Les citoyens du Kram, une ville au nord-est de Tunis, ont trouvé une manière originale d’interpeller les autorités. Alors qu’un trou béant se trouvait sur l’une des principales artères de la ville, en raison de la suspension des travaux d’une entreprise censée réparer des canalisations d’eau, il y a un mois, les habitants ont organisé une "fête du trou", le 18 août. Très partagées sur les réseaux sociaux, les images des festivités ont permis la reprise du chantier.

Dimanche soir, l’ambiance dans les rues de la cité populaire du Kram avait des airs de fête de mariage. Pour dénoncer la suspension des travaux entrepris par la Société nationale d’exploitation et de distribution des eaux (SONEDE), qui dépend du ministère de l'Agriculture, des Ressources hydrauliques et de la Pêche, les organisateurs de l’évènement avaient fait appel à une fanfare.
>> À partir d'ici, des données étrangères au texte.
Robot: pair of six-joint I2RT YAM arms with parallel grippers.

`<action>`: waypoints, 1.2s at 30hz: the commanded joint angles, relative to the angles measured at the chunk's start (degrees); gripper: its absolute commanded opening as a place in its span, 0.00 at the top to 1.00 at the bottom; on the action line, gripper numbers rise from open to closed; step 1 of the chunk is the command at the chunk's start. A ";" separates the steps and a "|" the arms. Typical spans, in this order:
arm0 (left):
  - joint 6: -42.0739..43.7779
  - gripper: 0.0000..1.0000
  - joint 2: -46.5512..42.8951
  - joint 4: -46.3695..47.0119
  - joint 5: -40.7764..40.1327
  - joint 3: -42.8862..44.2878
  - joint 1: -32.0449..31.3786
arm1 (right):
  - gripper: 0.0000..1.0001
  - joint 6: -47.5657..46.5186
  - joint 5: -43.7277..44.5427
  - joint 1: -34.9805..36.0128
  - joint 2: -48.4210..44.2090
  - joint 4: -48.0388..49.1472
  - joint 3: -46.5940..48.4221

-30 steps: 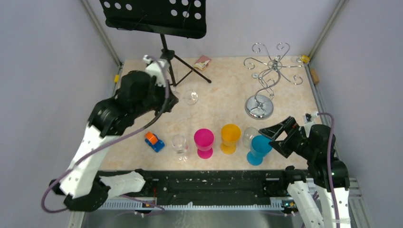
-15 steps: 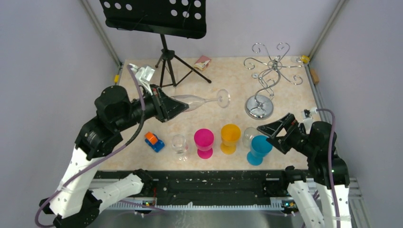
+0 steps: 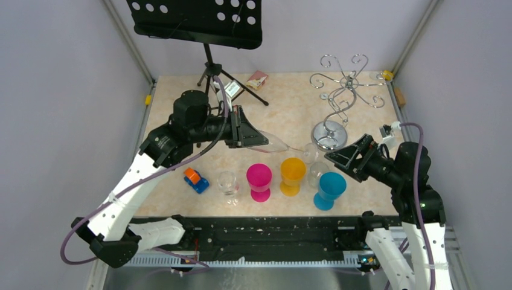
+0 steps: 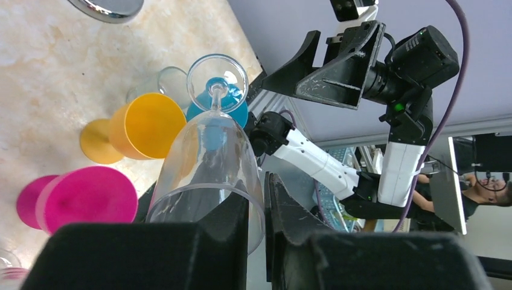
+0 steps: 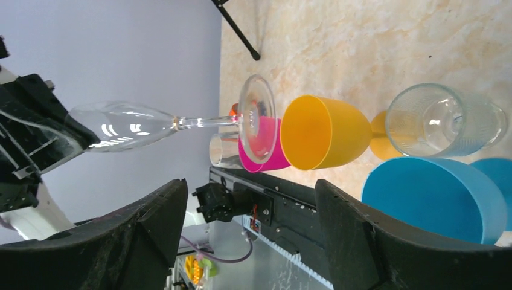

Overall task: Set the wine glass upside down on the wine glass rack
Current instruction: Turn the wine glass upside down at the wine rack.

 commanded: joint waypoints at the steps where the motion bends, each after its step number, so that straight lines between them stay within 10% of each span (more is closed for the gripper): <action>1: -3.71 1.00 -0.03 6.20 1.96 -0.83 -0.66 | 0.25 -0.58 -2.13 0.49 0.29 4.20 1.92; 36: -6.90 1.00 3.41 9.76 0.75 -0.18 -5.57 | 1.00 1.74 -7.13 0.56 1.43 7.40 -7.05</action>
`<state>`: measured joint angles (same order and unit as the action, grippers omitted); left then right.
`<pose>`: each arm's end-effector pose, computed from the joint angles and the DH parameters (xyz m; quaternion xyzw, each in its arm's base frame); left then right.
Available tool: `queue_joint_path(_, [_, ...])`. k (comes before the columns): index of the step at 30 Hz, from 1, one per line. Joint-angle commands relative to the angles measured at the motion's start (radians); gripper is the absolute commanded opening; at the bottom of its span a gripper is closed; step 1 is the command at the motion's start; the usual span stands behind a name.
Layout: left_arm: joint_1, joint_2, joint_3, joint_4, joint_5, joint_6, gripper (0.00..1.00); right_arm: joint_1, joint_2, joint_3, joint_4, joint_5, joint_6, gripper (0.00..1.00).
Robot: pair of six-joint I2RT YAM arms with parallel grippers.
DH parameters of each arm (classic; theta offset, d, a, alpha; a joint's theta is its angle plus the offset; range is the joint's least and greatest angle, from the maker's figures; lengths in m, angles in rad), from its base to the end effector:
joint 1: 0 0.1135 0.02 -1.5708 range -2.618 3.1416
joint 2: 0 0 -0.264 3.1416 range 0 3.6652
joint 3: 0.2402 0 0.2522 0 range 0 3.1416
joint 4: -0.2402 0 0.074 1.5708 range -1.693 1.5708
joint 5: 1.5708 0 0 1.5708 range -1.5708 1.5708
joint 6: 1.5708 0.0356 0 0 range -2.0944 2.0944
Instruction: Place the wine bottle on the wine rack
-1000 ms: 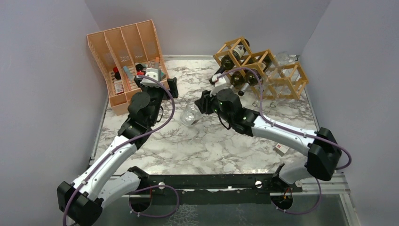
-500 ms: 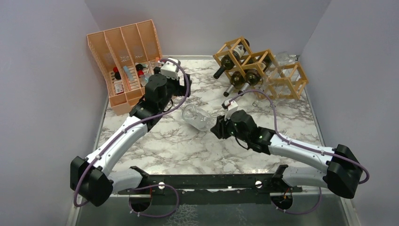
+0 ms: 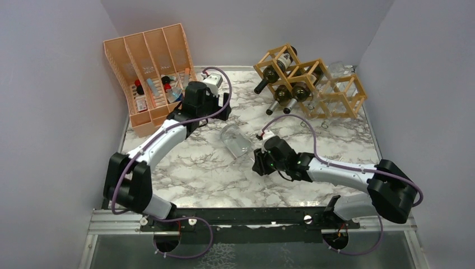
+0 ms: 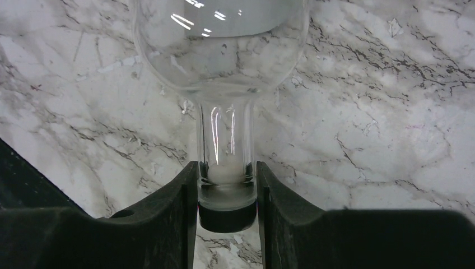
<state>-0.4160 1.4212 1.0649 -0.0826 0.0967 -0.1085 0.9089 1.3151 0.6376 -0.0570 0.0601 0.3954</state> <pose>0.3007 -0.1366 0.2988 0.1547 0.8292 -0.1783 0.5067 0.1633 0.2061 0.1887 -0.2201 0.8866 0.2245 0.3393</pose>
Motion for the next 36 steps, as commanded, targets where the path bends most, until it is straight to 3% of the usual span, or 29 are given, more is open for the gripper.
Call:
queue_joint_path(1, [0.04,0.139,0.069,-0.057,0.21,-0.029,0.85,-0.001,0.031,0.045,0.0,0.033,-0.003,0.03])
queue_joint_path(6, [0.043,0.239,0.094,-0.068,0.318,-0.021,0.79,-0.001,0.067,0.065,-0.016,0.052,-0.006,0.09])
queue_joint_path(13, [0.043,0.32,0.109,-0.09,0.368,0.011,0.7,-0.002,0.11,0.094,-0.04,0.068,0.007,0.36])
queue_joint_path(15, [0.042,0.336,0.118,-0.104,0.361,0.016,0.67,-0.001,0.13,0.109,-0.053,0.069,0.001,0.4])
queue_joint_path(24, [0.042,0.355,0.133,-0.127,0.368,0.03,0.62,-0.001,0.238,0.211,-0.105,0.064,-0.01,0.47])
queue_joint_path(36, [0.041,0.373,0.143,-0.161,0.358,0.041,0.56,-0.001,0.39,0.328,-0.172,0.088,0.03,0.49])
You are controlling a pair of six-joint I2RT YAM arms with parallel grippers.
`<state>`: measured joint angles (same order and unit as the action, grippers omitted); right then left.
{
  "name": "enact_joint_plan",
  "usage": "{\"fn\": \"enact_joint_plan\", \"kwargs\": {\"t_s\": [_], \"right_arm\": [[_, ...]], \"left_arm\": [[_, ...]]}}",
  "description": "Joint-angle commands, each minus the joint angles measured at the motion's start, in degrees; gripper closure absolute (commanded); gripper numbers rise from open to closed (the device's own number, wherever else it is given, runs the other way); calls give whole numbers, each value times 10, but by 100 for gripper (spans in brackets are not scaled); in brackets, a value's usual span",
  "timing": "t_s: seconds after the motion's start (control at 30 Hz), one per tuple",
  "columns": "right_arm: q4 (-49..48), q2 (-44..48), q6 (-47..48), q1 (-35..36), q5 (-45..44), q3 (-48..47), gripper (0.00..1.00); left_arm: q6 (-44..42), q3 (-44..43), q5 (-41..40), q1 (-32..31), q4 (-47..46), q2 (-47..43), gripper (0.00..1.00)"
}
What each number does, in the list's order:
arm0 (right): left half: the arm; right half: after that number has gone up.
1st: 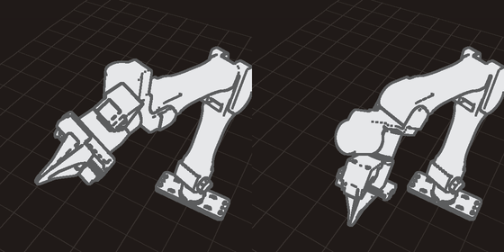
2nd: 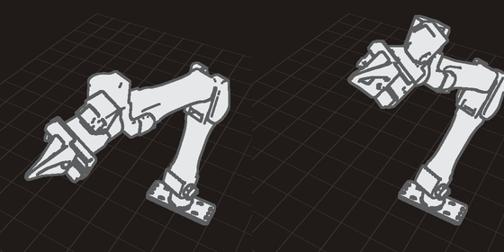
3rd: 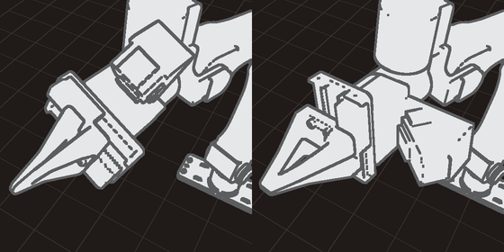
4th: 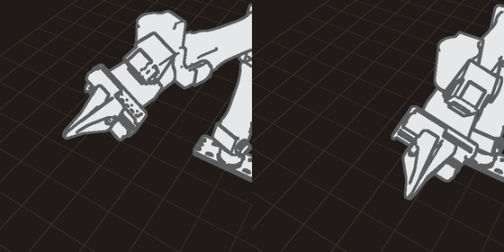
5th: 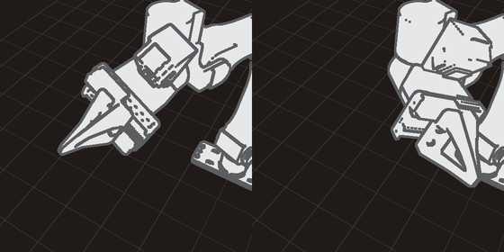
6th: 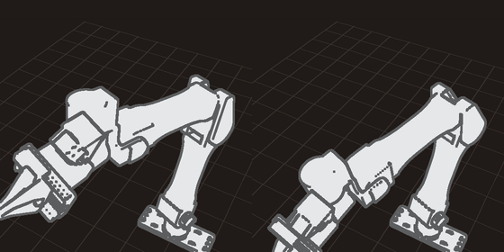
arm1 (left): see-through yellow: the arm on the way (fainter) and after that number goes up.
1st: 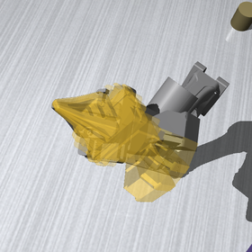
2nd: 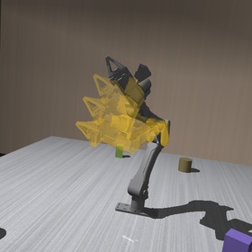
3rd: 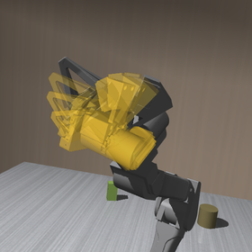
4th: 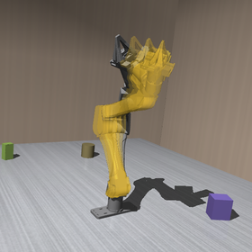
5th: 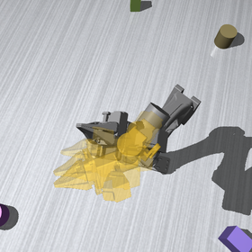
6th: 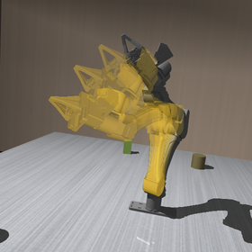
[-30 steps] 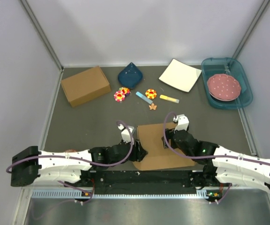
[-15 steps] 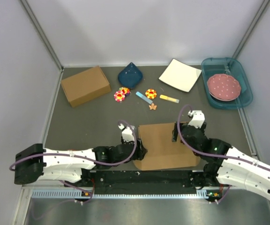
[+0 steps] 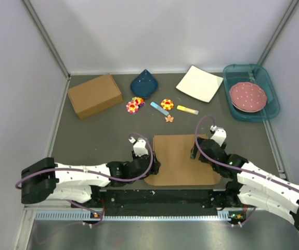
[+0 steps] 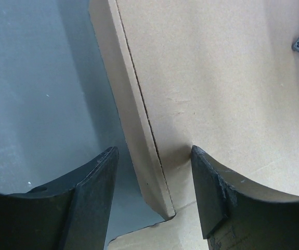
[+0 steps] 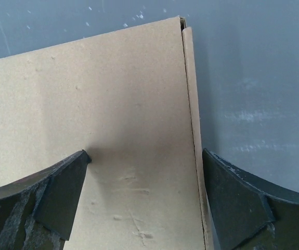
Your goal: Fold the paper box
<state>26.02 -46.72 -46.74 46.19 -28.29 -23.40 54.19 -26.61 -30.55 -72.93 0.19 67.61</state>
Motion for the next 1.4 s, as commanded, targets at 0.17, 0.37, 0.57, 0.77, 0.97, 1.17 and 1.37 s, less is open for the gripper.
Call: {"fn": "enact_joint_plan", "kwargs": {"t_s": [0.17,0.37,0.57,0.77,0.97,1.17,1.37], "right_arm": [[-223,-138,28,-1,135,32,20],[-272,-278,58,-1,154,-51,17],[-267,-262,67,-3,141,-61,9],[-261,-245,82,-13,159,-53,11],[-280,-260,91,-36,182,-42,20],[-264,-274,107,-47,180,-67,16],[-189,-174,116,-77,164,-76,7]], "left_arm": [[-16,91,-33,128,59,-65,36],[-89,85,13,254,33,-125,30],[-130,85,38,296,-54,-166,22],[-146,75,106,327,-89,-126,18],[-139,66,227,327,-99,-34,40],[-119,103,259,327,-125,-35,48],[-133,92,186,327,-47,-164,30]]}}
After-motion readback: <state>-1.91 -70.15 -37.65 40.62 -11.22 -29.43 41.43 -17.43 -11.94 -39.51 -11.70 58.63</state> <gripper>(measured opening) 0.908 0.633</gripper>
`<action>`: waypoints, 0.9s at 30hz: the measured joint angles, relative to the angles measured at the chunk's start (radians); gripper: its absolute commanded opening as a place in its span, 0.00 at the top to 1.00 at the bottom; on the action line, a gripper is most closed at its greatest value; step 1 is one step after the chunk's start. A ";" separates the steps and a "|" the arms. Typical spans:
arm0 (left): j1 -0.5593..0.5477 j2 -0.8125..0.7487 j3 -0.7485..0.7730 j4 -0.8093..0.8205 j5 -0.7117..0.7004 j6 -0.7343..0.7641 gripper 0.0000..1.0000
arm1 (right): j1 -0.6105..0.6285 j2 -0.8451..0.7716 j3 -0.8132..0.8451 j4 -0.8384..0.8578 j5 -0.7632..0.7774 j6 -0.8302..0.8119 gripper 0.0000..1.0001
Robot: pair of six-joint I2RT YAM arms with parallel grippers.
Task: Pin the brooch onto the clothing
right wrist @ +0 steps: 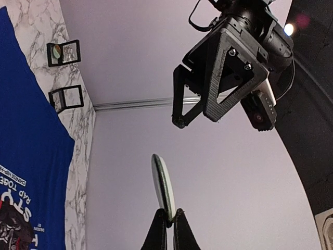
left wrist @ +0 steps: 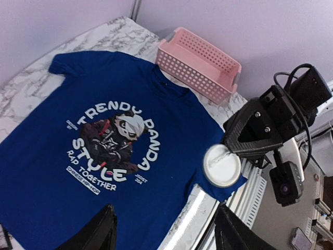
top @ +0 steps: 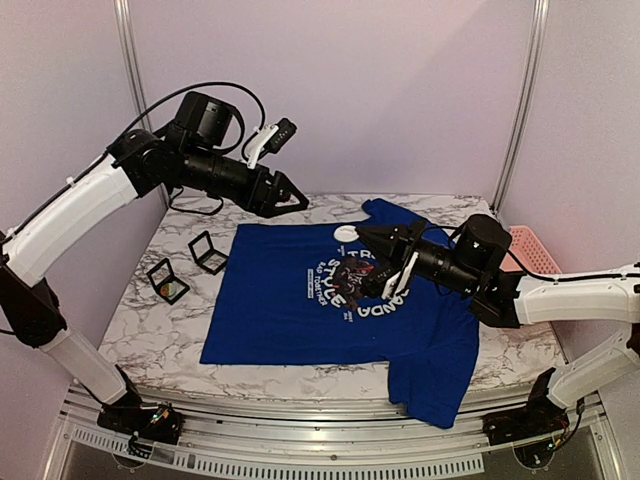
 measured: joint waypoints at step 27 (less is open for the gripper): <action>-0.029 0.045 -0.241 0.313 0.398 -0.365 0.75 | 0.048 0.102 0.028 0.188 0.020 -0.438 1.00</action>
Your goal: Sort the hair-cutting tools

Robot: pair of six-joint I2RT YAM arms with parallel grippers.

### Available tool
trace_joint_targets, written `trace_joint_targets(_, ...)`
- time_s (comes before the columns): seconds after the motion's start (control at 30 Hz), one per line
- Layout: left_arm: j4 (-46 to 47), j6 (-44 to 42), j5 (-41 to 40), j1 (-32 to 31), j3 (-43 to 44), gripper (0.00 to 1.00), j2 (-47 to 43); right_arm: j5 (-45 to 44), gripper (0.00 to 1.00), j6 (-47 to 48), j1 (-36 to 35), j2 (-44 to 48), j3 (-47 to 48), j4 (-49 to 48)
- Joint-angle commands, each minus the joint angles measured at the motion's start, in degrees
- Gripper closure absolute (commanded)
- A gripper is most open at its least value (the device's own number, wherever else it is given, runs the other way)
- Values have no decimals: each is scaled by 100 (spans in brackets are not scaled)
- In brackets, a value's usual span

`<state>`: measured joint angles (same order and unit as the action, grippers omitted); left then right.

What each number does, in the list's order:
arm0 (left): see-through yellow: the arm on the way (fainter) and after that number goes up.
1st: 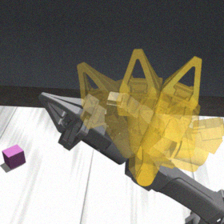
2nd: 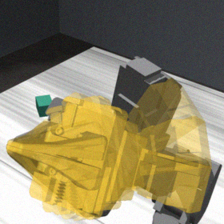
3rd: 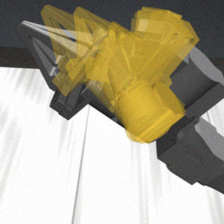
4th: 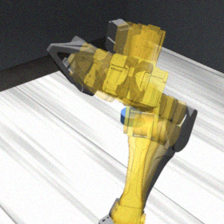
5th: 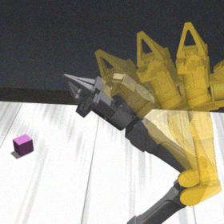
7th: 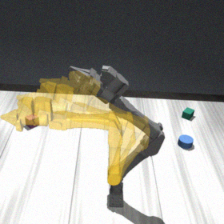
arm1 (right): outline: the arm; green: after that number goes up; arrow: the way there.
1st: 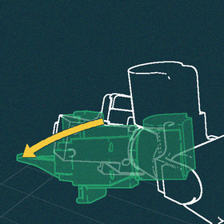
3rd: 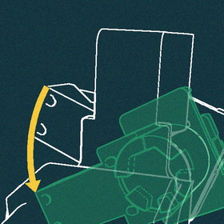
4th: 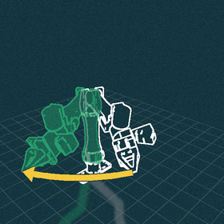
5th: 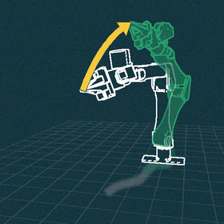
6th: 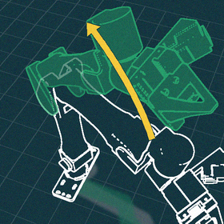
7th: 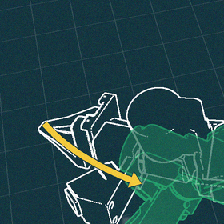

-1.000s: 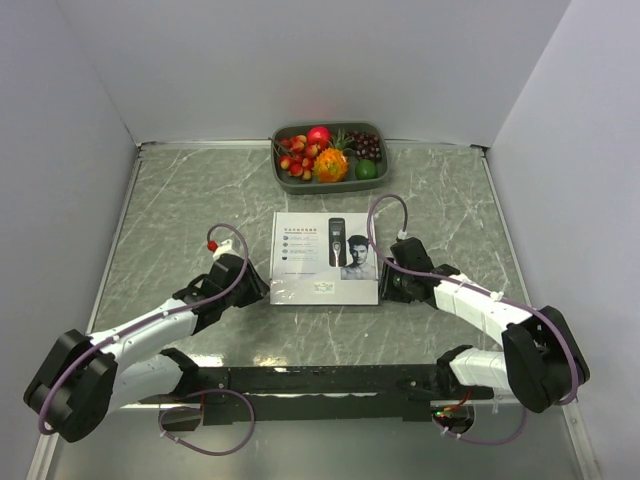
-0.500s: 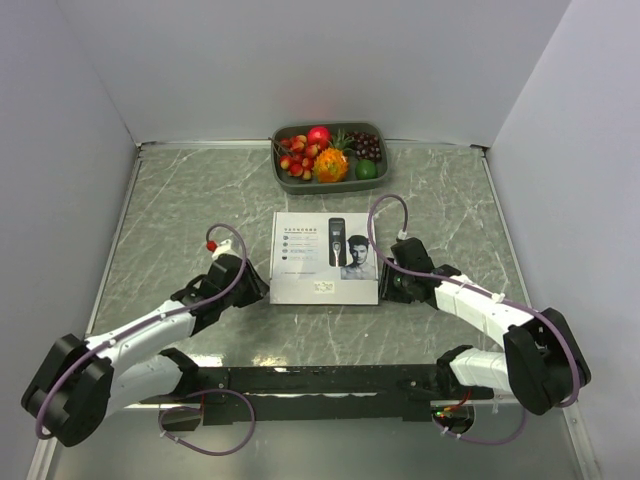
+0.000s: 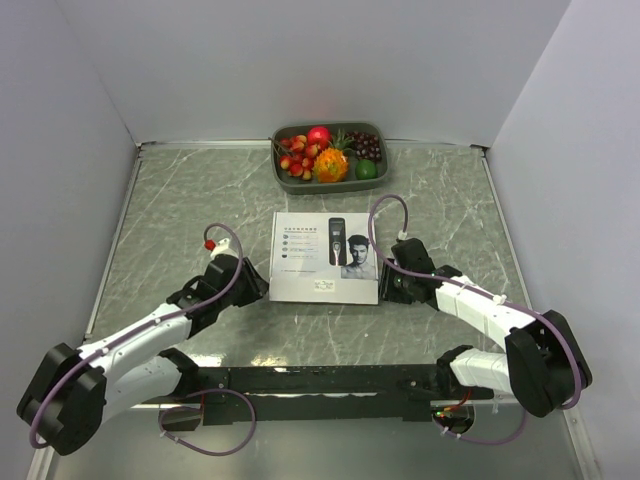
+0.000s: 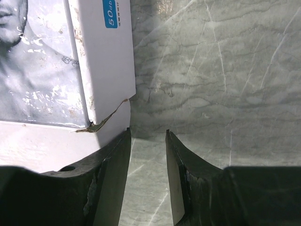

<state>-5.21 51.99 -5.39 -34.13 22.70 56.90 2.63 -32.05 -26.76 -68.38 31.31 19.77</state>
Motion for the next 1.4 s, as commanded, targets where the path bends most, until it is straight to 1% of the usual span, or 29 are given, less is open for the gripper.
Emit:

Vidéo de la "fête du trou" au Kram, dimanche 18 août 2019

L’opération a fonctionné, puisque l’entreprise publique a déclaré le 19 août que les travaux allaient reprendre dès le lendemain, tout en précisant qu’ils engendreraient des coupures d’eau potable dans la banlieue nord de Tunis. Quand les travaux ont repris, les habitants ont donc recommencé les festivités dans la soirée.

Cela fait des années que la distribution de l’eau est perturbée dans la banlieue nord de Tunis. Dans la ville du Kram, la municipalité avait donc mandaté la SONEDE pour trouver une solution. Mais les travaux de l’entreprise avaient été interrompus lorsqu’elle s’était rendue compte qu’elle ne disposait pas des pièces nécessaires à la réparation des canalisations, après avoir creusé pour accéder au principal tuyau de distribution.


 

"Nous voulions attirer l’attention sur notre situation, et ça a marché"

Hamza, habitant du Kram, est l’un des organisateurs de la "fête du trou". Il assure que le mouvement de protestation ne compte pas s’arrêter là :

Nous voulions attirer l’attention sur notre situation, et pour cela, il n y a rien de mieux qu’une fanfare en plein centre-ville. Et cette méthode a prouvé son efficacité, étant donné que les travaux ont repris dans la foulée. Avant d’en arriver là, nous avions tenté de contacter l’entreprise, mais celle-ci avait prétexté que les employés étaient encore en vacances après l'Aïd, qui s’est tenu le 10 août.

Nous allons sans doute recourir une nouvelle fois à la fanfare pour débloquer le réaménagement du poste de police, saccagé depuis la révolution, il y a maintenant huit ans.

Vidéo des célébrations lors de la reprise des travaux, le 20 août 2019


"Ici, au Kram, désormais tous les problèmes vont être réglés à coup de tambour ! La réouverture du parc du Kram, le réaménagement de l’ancien poste de police, de la gare…", peut-on entendre dans cette vidéo filmée lors de la reprise des travaux mardi soir et relayée sur les réseaux sociaux.

 

"Donner une autre image du Kram"


Hamza explique que les récentes festivités ont donné de la visibilité au groupe de citoyens dont il fait partie, et qui avait déjà mené d’autres actions dans le passé :

Nous avions déjà organisé une grande collecte de déchets, avec le soutien de la municipalité dans les rues du Kram, de même qu’un tournoi de foot entre les différents quartiers. Le but de ces initiatives, c’est avant tout de donner une autre image du Kram, souvent vue comme une ville peu sécurisée. Nous voulons prouver que la mixité sociale du Kram est une richesse et que nous sommes des habitants modernes et très concernés par l’avenir de notre cité.